Nothing in the data may be altered; copy it all exactly.

----- Data extract -----

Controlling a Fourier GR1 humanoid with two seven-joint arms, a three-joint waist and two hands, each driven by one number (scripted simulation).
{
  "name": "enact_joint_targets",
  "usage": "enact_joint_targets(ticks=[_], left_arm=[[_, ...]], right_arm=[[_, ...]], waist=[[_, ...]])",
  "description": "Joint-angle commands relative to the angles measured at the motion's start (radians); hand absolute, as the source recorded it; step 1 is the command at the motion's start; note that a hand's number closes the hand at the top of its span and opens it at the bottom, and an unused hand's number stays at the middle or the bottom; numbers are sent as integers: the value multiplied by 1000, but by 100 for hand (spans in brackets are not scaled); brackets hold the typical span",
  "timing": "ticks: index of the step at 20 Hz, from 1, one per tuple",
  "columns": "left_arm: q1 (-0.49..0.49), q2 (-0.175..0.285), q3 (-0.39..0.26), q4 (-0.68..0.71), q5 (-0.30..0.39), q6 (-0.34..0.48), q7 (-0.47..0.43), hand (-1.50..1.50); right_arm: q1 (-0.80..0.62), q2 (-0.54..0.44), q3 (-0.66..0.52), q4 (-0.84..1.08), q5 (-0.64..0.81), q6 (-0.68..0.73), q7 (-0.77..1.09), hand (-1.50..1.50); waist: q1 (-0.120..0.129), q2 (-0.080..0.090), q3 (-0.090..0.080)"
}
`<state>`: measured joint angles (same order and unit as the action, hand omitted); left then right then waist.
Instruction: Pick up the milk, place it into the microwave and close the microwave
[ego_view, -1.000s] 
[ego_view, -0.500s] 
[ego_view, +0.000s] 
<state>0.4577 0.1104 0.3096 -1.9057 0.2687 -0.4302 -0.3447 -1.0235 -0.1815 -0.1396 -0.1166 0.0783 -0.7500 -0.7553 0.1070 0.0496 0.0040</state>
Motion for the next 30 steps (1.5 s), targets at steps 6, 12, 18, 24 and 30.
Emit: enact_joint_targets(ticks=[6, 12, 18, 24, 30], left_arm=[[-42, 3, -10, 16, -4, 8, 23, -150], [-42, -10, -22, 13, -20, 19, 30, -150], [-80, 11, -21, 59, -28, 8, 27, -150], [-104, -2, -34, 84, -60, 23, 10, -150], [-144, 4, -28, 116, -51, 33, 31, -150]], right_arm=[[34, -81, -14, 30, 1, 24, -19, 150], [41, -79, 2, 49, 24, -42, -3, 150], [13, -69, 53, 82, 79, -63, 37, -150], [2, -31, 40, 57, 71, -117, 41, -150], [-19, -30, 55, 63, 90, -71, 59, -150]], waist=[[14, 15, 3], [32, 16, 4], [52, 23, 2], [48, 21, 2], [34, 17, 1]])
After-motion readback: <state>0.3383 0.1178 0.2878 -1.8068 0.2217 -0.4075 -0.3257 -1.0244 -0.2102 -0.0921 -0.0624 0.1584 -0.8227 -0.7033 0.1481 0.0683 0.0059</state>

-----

Response to the exercise:
Controlling a Fourier GR1 humanoid with two seven-joint arms, a three-joint waist and two hands, each driven by one number (scripted simulation).
{
  "name": "enact_joint_targets",
  "usage": "enact_joint_targets(ticks=[_], left_arm=[[_, ...]], right_arm=[[_, ...]], waist=[[_, ...]])",
  "description": "Joint-angle commands relative to the angles measured at the motion's start (radians); hand absolute, as the source recorded it; step 1 is the command at the motion's start; note that a hand's number closes the hand at the top of its span and opens it at the bottom, and an unused hand's number stays at the middle or the bottom; numbers are sent as integers: the value multiplied by 1000, but by 100 for hand (spans in brackets are not scaled); brackets hold the typical span",
  "timing": "ticks: index of the step at 20 Hz, from 1, one per tuple",
  "columns": "left_arm: q1 (-0.49..0.49), q2 (-0.175..0.285), q3 (-0.39..0.26), q4 (-0.68..0.71), q5 (-0.30..0.39), q6 (-0.34..0.48), q7 (-0.47..0.43), hand (-1.50..1.50); right_arm: q1 (-0.80..0.62), q2 (-0.54..0.44), q3 (-0.66..0.52), q4 (-0.84..1.08), q5 (-0.64..0.81), q6 (-0.68..0.73), q7 (-0.77..1.09), hand (-1.50..1.50); waist: q1 (-0.120..0.129), q2 (-0.080..0.090), q3 (-0.090..0.080)"
}
`<state>`: measured joint angles (same order and unit as the action, hand omitted); left then right then waist.
Instruction: Pick up the milk, place it into the microwave and close the microwave
[ego_view, -1.000s] 
[ego_view, -0.500s] 
[ego_view, +0.000s] 
<state>0.4577 0.1104 0.3096 -1.9057 0.2687 -0.4302 -0.3447 -1.0235 -0.1815 -0.1396 -0.1166 0.0783 -0.7500 -0.7553 0.1070 0.0496 0.0040</state>
Motion for the next 30 steps (1.5 s), targets at steps 6, 12, 18, 24 and 30.
Emit: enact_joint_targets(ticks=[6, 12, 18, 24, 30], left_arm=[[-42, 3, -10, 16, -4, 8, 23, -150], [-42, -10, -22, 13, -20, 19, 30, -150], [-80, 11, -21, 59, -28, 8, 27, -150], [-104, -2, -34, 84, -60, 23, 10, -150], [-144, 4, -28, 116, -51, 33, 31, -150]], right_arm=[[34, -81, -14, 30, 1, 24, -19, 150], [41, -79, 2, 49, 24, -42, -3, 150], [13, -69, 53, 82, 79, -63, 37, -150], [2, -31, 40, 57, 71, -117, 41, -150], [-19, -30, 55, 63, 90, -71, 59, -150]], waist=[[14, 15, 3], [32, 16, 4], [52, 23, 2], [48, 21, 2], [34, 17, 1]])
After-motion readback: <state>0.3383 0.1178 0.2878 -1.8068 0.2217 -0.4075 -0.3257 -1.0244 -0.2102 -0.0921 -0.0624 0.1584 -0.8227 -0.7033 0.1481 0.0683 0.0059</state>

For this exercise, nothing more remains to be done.